Mais cedo, o ministro do Desenvolvimento, Indústria, Comércio e Serviços (MDIC), Márcio Elias Rosa, afirmou que o novo tarifaço atingiria cerca de 21% das exportações brasileiras destinadas aos Estados Unidos. Segundo Marco Aurélio da Silva, professor de Comércio Exterior do Centro Universitário da Serra Gaúcha, o Brasil exporta aproximadamente 40 bilhões de dólares por ano para o mercado americano. Considerando que 21% desse volume poderá ser afetado, o impacto alcançaria cerca de 8,4 bilhões de dólares.
Em relação ao Produto Interno Bruto (PIB), porém, o efeito tende a ser limitado. As exportações brasileiras para os Estados Unidos representam entre 2% e 3% do PIB nacional. Como apenas 21% desse montante seria atingido pelas tarifas, o impacto potencial sobre a atividade econômica ficaria abaixo de 1%.
“Com a confirmação oficial de que o tarifaço vai impactar 21% do total das nossas exportações para os EUA, a matemática macroeconômica se desenha com precisão: o bloco de produtos efetivamente afetados pela sobretaxa de 25% representa entre 0,42% e 0,63% do PIB brasileiro”, afirma Marco Aurélio da Silva.
O especialista ressalta, porém, que a análise não deve se limitar ao impacto agregado sobre o PIB. Segundo ele, a parcela atingida pelas tarifas concentra setores de maior valor agregado, como aço, calçados e autopeças, segmentos nos quais as margens de lucro costumam ser mais apertadas e uma barreira tarifária dessa magnitude pode comprometer contratos de exportação.
Já Tatiana Migiyama, especialista do Núcleo Tributário da FIPECAFI, destaca que os efeitos não se restringem aos exportadores. “Mesmo que o impacto direto sobre o PIB seja moderado, os reflexos alcançam toda a cadeia produtiva, incluindo fornecedores, transportadoras, operadores logísticos, portos, armazenagem e diversos serviços ligados à atividade exportadora”, afirma.
A economista também chama atenção para os possíveis efeitos fiscais da medida. “Existe ainda uma dimensão fiscal que não pode ser ignorada. Uma desaceleração dessas cadeias produtivas pode afetar a arrecadação tributária e pressionar ainda mais um cenário fiscal que já é bastante desafiador”, explica.
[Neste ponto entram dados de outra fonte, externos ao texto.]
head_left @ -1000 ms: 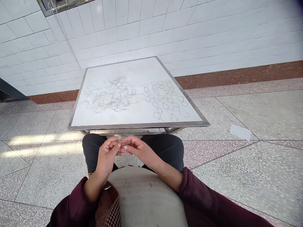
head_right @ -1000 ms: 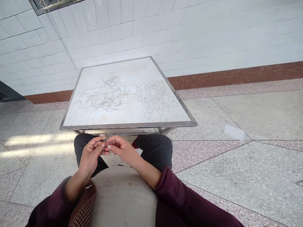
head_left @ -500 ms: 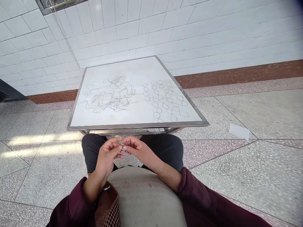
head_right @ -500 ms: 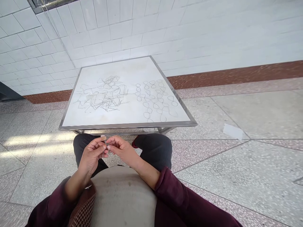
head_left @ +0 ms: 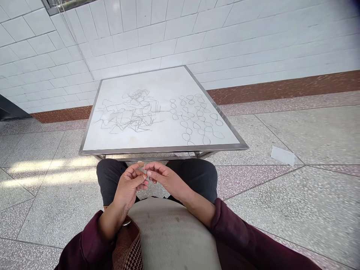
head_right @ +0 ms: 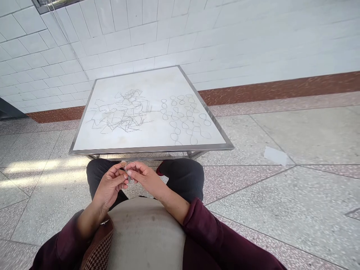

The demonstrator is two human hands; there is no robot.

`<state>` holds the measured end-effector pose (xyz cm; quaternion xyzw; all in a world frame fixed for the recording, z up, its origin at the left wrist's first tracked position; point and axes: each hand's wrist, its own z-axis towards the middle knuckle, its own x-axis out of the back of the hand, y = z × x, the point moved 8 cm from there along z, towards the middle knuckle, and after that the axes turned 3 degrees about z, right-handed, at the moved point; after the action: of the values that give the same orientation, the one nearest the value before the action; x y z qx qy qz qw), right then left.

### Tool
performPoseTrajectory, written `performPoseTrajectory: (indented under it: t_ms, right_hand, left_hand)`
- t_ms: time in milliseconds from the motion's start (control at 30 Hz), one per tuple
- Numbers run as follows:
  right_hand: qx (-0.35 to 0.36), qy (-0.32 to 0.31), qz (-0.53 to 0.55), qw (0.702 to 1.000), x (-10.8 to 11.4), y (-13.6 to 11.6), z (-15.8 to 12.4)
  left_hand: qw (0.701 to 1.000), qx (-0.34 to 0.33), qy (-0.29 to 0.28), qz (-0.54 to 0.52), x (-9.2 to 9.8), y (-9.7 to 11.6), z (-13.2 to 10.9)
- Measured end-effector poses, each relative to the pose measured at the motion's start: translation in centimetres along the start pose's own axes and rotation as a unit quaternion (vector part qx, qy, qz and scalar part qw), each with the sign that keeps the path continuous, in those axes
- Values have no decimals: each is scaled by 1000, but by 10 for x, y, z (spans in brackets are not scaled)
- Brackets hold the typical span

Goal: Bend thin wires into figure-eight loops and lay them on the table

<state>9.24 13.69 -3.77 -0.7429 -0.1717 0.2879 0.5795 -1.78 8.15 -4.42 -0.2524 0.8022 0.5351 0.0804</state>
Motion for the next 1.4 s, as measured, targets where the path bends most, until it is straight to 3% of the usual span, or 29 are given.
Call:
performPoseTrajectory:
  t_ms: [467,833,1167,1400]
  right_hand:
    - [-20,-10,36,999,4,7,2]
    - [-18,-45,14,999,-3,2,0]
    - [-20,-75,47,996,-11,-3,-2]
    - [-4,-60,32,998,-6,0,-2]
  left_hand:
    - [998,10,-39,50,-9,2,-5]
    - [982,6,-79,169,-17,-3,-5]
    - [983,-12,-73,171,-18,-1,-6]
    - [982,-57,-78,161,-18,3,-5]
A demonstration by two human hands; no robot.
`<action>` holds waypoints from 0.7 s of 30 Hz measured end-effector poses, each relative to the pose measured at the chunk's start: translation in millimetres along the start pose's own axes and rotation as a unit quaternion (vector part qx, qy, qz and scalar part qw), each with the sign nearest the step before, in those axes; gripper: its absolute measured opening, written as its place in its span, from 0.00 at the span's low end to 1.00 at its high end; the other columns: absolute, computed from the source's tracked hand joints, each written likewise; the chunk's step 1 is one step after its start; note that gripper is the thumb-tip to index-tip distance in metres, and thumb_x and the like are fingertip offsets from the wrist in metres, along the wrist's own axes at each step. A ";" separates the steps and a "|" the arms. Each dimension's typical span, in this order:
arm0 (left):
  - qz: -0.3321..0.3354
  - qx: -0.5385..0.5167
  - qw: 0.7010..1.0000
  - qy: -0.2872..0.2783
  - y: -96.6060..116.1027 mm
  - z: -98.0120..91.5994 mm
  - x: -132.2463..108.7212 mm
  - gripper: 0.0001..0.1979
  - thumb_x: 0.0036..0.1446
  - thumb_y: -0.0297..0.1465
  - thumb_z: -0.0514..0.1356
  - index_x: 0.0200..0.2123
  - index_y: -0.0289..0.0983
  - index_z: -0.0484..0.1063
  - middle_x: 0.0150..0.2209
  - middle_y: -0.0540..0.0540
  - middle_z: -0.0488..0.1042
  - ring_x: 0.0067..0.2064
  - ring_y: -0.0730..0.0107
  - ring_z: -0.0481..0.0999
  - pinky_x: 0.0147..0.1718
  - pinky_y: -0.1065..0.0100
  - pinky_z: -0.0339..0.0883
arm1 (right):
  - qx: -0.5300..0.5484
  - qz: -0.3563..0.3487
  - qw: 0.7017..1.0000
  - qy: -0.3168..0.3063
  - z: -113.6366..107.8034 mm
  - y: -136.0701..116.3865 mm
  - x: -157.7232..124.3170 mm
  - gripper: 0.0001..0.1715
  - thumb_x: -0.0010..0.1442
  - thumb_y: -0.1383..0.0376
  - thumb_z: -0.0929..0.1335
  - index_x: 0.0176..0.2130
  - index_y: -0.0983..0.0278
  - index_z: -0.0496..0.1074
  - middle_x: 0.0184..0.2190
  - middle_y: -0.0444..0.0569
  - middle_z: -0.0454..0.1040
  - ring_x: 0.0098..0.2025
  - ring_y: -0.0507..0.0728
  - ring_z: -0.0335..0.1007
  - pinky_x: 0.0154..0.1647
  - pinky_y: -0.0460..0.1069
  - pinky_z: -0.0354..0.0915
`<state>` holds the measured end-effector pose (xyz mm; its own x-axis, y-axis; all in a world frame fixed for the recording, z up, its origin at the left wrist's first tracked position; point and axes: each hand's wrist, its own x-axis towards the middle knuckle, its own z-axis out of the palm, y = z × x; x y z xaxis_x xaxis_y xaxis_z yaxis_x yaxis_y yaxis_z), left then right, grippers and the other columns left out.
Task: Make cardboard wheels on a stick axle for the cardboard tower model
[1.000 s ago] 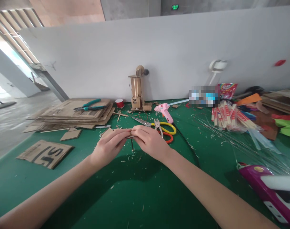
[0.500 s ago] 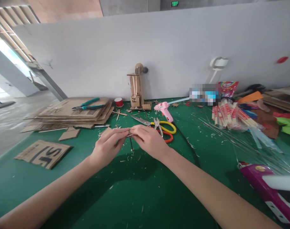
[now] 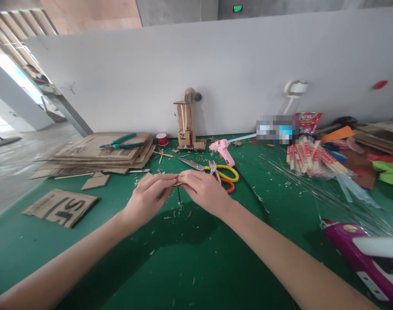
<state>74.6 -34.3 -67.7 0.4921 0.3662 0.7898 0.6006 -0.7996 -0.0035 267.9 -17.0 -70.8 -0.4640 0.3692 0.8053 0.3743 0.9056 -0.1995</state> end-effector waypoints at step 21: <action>-0.030 -0.022 0.999 -0.006 5.6 -4.5 1.6 0.08 0.59 0.22 0.54 0.39 0.36 0.71 0.41 0.42 0.77 0.40 0.67 0.78 0.38 0.65 0.75 | 0.003 0.004 1.000 0.016 5.3 -3.9 -3.2 0.10 0.62 0.71 0.63 0.42 0.62 0.70 0.40 0.51 0.76 0.43 0.56 0.73 0.43 0.53 0.73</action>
<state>75.9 -40.3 -63.7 0.4640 0.4194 0.7803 0.6006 -0.7964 0.0709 263.6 -20.6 -75.6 -0.4341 0.3703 0.8213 0.3735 0.9035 -0.2100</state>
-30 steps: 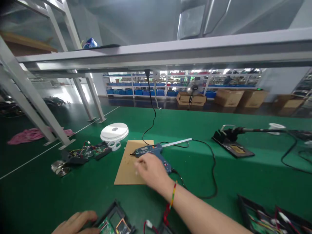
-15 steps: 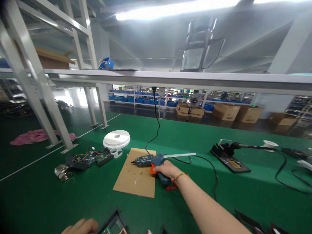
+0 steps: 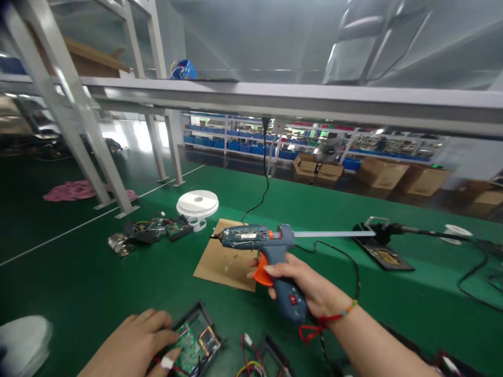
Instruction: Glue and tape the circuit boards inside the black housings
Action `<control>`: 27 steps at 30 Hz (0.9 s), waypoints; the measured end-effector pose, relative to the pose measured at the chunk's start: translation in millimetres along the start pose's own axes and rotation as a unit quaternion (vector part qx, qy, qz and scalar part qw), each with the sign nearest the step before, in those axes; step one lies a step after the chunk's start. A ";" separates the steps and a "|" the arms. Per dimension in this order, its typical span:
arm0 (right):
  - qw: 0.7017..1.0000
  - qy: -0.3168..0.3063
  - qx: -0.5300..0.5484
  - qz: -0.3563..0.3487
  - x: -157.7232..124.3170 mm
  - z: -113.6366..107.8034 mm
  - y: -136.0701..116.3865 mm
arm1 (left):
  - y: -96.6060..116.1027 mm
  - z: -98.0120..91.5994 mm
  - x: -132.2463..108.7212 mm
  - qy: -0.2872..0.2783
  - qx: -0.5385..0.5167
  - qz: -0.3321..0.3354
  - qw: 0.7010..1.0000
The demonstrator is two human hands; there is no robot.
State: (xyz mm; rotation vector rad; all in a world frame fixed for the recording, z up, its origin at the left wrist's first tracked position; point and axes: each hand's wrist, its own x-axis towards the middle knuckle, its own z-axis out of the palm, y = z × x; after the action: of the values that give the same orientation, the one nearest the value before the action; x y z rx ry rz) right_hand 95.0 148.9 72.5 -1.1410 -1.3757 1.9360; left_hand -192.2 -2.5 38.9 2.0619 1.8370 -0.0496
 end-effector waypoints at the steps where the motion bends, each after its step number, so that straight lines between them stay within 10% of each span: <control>1: 1.000 -0.017 0.002 0.011 -7.2 1.3 -0.9 | 2.5 -2.1 -1.5 0.000 0.001 -0.007 1.000; 27: 0.914 -0.119 -0.379 0.078 -2.7 31.4 26.0 | 1.5 -4.6 0.4 -0.049 -0.025 -0.028 0.998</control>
State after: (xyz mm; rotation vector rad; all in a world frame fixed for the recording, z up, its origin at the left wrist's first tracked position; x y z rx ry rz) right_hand 71.4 121.3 53.5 -1.4028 -2.3575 1.7098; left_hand -191.8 -0.8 43.5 1.9386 1.8185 -0.1150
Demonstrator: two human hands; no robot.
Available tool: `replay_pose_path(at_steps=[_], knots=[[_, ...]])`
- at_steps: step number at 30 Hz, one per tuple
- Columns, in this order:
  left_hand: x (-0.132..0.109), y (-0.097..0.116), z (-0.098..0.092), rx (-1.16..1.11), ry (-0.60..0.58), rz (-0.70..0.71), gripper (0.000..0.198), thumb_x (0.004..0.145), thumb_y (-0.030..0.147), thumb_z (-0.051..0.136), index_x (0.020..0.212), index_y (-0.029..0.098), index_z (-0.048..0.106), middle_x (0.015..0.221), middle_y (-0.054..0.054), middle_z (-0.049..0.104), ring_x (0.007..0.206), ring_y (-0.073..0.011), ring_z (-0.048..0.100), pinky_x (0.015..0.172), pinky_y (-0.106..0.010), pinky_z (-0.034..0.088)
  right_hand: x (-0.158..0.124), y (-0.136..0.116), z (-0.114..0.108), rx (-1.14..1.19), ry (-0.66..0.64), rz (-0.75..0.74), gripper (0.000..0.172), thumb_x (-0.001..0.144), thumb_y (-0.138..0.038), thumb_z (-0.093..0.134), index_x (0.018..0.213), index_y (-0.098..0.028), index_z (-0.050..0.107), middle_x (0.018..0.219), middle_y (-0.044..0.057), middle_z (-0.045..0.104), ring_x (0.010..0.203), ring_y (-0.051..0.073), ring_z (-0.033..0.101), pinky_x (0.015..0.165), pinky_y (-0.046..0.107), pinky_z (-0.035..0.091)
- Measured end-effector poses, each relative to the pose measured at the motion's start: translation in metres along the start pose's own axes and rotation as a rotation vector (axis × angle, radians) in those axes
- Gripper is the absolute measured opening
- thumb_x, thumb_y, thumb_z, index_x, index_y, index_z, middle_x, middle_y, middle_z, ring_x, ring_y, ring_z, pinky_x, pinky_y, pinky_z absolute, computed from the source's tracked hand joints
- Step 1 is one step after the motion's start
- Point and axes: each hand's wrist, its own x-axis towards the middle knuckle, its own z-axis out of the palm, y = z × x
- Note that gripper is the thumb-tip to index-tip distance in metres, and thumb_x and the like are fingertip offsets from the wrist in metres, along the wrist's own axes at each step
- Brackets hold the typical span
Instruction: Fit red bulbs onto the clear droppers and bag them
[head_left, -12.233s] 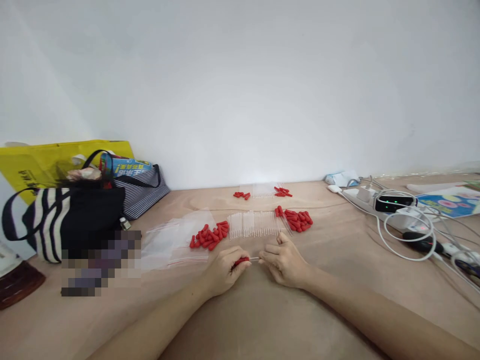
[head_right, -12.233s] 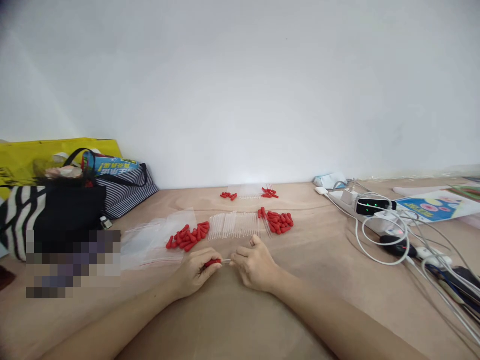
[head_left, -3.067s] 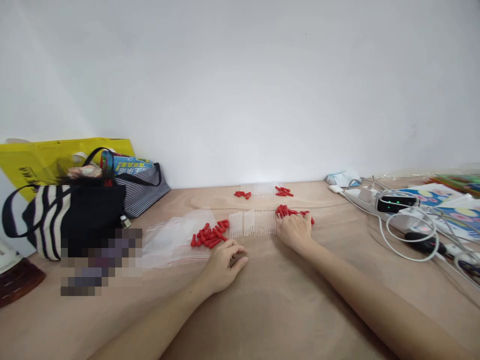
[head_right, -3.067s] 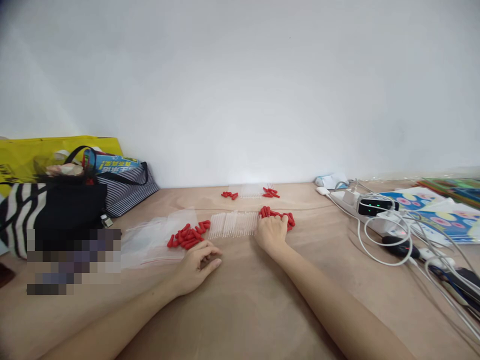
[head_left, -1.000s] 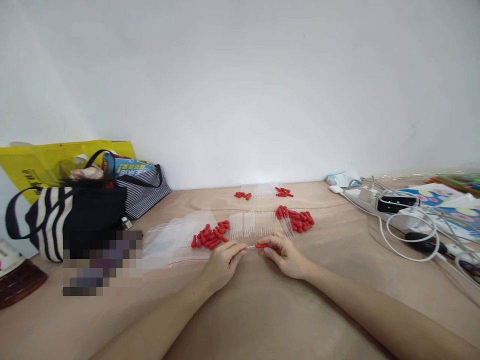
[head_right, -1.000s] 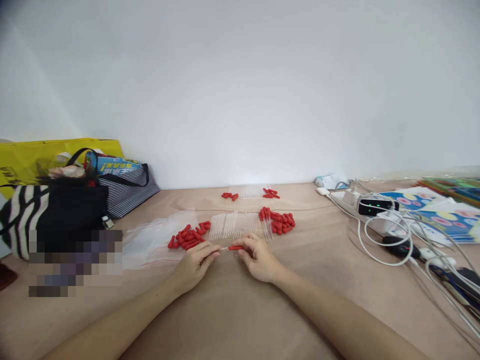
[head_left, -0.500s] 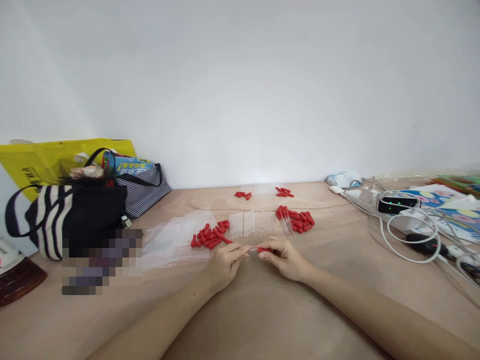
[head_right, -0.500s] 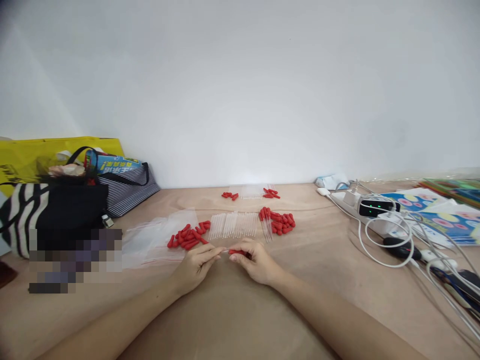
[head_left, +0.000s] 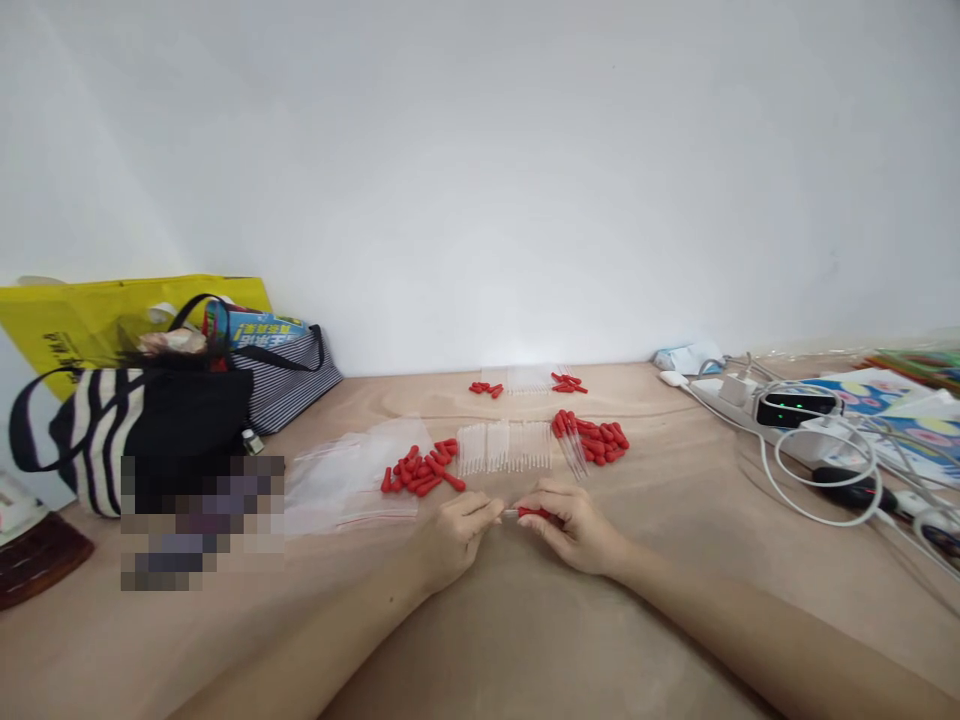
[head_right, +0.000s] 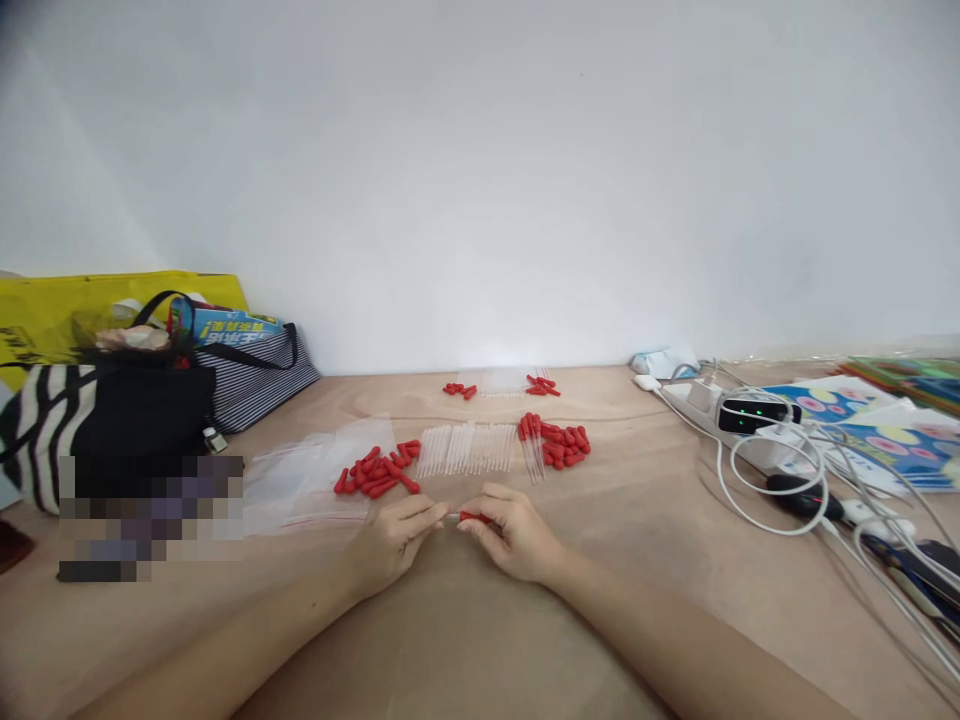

Brasil pode reverter novas tarifas de Trump?
As tarifas, no entanto, ainda não entraram em vigor. Antes da implementação das medidas, o governo americano prevê um período de audiências e consultas públicas.
Até 22 de junho de 2026, o Brasil deverá apresentar um pedido de participação na audiência, acompanhado de um resumo de seus depoimentos. Em 1º de julho, termina o prazo para o envio de manifestações por escrito sobre as medidas propostas. A audiência pública está prevista para 6 de julho, enquanto a decisão final e eventual implementação das medidas corretivas estão programadas para 15 de julho.
Os especialistas avaliam que o espaço para negociação continua aberto, embora as tratativas tendam a ser complexas. Na visão deles, o ideal seria que o governo brasileiro concentrasse seus esforços nos aspectos comerciais e econômicos da discussão. Caso siga uma estratégia semelhante à adotada em negociações anteriores, o Brasil poderá obter flexibilizações em alguns setores, ainda que uma reversão completa do tarifaço seja considerada improvável.
Tatiana Migiyama não vê, neste momento, sinais concretos de uma retirada integral da proposta americana. Ainda assim, considera pouco provável uma aplicação ampla e irrestrita nos moldes inicialmente apresentados.
“A quantidade de exceções já indica uma preocupação dos próprios Estados Unidos com os impactos econômicos internos da medida”, conclui a economista.